Exercise instructions – Reproduce the first line of the entries that follow and each later line, word for word, ending with the one containing "give the outline of every instance of the orange".
Segment Open
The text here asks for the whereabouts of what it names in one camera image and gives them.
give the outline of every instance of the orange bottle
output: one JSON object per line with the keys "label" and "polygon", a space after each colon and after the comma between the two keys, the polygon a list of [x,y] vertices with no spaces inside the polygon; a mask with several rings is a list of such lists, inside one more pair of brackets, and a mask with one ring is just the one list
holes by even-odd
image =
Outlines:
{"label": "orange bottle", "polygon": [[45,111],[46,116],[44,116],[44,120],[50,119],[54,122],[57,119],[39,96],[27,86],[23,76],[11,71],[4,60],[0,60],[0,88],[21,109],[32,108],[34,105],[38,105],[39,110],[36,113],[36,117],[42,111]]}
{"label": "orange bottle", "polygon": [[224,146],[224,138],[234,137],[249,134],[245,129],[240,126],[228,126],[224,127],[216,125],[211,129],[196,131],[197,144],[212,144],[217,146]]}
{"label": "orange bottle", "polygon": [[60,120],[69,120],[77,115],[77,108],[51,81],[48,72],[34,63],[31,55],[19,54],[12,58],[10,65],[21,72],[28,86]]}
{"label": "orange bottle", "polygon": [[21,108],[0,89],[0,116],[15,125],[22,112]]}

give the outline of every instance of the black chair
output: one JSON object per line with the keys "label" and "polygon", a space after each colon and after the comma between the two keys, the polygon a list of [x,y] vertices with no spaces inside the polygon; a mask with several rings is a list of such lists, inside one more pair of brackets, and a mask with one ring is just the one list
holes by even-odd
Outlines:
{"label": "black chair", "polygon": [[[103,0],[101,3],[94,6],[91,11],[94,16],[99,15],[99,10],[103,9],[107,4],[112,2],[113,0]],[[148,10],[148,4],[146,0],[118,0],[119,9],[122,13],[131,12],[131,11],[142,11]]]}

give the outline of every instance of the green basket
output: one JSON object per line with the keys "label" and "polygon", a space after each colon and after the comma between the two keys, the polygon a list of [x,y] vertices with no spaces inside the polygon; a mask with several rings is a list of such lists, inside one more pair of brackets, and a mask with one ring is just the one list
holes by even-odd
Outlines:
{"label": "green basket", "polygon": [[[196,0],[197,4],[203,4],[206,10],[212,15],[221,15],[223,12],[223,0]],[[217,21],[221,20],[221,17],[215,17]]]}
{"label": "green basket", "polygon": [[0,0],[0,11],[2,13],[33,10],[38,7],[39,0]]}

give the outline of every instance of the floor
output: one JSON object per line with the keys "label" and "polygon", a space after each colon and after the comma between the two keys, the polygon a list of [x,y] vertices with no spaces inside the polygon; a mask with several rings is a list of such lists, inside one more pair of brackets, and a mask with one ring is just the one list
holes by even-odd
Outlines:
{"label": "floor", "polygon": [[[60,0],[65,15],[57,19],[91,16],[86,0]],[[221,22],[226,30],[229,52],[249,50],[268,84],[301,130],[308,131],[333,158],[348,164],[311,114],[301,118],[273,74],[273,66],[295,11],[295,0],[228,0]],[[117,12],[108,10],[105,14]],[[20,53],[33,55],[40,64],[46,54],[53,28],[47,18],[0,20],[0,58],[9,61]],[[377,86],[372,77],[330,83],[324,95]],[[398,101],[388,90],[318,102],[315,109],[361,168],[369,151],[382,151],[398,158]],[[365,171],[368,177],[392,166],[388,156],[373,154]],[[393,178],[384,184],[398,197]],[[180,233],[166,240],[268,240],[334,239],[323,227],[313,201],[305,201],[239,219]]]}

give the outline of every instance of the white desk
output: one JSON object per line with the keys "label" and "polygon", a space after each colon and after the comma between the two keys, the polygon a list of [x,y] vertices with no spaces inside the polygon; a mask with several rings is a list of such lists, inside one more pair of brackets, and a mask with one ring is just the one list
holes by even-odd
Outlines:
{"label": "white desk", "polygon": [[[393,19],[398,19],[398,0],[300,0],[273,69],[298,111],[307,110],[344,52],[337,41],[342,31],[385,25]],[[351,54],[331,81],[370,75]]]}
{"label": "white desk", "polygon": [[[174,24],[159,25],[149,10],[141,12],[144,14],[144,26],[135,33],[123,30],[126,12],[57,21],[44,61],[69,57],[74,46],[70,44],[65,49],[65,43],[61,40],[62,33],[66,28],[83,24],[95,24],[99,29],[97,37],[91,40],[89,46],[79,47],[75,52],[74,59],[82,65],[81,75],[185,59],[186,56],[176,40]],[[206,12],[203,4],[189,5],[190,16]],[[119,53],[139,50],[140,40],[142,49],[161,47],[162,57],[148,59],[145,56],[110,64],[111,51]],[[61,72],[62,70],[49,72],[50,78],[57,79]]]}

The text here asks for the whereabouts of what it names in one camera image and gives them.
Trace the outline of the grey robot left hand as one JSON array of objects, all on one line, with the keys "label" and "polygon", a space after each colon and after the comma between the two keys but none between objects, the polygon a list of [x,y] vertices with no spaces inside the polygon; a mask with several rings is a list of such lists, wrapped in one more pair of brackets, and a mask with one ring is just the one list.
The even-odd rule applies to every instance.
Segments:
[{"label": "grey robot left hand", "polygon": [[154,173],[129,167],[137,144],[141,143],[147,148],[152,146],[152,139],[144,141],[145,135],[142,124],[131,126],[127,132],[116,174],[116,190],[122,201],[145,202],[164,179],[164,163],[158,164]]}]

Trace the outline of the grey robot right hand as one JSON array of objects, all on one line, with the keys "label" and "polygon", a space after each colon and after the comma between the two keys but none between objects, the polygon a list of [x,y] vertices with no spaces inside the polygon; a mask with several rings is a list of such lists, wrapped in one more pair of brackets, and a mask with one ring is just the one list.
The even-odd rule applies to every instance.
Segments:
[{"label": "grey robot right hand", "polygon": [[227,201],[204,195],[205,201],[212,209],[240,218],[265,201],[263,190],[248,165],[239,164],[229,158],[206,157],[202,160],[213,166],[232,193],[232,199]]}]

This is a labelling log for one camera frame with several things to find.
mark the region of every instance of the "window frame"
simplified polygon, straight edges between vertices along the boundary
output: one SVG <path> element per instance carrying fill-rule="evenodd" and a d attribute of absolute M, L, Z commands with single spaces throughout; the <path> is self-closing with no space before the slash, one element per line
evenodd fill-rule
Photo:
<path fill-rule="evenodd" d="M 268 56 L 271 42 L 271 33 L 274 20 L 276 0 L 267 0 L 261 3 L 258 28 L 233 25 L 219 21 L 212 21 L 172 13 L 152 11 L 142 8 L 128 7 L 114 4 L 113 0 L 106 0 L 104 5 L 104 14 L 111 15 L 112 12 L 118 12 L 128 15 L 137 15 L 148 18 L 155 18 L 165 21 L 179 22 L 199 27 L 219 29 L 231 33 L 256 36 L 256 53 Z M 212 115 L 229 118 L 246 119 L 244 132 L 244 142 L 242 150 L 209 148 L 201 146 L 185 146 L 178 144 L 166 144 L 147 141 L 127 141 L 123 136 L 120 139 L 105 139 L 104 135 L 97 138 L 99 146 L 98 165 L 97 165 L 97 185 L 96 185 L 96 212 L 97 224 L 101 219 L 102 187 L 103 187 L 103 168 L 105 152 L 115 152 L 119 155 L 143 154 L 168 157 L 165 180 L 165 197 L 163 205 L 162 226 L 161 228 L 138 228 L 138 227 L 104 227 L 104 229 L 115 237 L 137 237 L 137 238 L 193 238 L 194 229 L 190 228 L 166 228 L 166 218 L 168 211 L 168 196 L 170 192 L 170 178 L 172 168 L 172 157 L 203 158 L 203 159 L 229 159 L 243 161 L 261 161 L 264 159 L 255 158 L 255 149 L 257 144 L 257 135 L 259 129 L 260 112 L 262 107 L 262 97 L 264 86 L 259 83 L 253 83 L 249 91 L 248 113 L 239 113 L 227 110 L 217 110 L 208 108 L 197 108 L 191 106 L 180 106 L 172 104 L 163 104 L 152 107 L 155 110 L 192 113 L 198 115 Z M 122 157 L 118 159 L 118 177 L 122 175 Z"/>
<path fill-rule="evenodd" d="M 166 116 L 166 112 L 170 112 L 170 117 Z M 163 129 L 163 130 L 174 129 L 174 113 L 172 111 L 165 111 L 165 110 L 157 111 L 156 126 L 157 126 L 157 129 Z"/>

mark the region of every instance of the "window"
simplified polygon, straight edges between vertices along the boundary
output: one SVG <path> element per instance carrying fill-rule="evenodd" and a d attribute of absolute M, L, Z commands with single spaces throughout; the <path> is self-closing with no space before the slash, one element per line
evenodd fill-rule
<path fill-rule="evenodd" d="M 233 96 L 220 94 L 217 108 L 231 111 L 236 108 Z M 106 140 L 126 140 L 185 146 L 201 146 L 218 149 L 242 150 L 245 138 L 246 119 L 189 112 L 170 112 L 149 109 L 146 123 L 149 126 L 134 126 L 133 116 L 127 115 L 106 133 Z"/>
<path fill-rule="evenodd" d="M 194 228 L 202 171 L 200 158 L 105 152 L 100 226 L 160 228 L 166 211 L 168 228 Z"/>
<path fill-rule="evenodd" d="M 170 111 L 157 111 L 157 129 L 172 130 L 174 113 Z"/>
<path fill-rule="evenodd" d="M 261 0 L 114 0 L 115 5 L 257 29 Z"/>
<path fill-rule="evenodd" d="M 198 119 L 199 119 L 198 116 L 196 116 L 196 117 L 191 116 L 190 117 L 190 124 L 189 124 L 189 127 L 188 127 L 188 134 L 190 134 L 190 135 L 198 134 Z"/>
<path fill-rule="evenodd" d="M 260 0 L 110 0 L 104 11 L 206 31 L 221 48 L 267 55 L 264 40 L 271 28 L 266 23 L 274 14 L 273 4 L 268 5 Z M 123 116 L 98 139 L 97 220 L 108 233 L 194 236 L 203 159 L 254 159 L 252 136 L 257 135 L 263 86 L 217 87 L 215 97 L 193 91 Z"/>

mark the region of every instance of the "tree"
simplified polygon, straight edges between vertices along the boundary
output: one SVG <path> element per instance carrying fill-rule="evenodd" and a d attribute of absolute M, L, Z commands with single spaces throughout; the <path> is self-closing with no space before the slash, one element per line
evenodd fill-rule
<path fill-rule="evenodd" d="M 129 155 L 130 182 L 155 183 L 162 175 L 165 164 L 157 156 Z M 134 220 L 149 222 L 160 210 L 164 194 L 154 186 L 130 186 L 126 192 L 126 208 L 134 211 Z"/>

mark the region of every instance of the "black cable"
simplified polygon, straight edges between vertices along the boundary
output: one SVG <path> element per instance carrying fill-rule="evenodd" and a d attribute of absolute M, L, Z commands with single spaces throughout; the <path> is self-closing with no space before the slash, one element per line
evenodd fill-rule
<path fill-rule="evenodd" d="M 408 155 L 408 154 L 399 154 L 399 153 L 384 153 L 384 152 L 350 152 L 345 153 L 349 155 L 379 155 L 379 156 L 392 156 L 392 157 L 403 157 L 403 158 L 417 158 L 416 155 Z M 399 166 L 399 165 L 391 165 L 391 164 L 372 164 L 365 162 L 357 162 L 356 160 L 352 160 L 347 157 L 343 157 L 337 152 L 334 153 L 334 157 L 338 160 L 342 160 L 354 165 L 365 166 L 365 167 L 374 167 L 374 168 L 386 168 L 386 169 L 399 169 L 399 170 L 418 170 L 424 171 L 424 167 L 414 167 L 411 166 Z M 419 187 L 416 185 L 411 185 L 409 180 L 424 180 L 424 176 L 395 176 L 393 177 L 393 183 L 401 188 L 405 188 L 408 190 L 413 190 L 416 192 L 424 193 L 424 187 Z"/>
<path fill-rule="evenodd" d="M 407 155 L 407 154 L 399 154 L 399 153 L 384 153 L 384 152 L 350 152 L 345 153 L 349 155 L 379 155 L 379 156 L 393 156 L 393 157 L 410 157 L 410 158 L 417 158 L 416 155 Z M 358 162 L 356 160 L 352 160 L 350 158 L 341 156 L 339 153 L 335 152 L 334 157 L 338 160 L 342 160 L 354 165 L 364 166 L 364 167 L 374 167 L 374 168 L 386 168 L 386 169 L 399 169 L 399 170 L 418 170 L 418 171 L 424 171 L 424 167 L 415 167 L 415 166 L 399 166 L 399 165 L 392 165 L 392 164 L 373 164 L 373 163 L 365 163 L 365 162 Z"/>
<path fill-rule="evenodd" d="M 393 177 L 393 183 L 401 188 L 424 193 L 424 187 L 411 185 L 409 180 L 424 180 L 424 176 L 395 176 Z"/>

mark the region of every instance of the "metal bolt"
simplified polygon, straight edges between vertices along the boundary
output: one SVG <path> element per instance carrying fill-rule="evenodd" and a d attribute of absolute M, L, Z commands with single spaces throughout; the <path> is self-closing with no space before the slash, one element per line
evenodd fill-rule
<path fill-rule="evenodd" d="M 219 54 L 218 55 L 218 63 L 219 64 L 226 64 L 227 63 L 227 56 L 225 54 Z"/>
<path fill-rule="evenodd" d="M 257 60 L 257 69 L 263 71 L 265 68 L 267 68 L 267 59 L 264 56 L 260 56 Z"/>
Segment Closed
Answer for the task –
The text here asks for the whereabouts of what it names in one camera image and gives them.
give the outline of every instance of the orange bottle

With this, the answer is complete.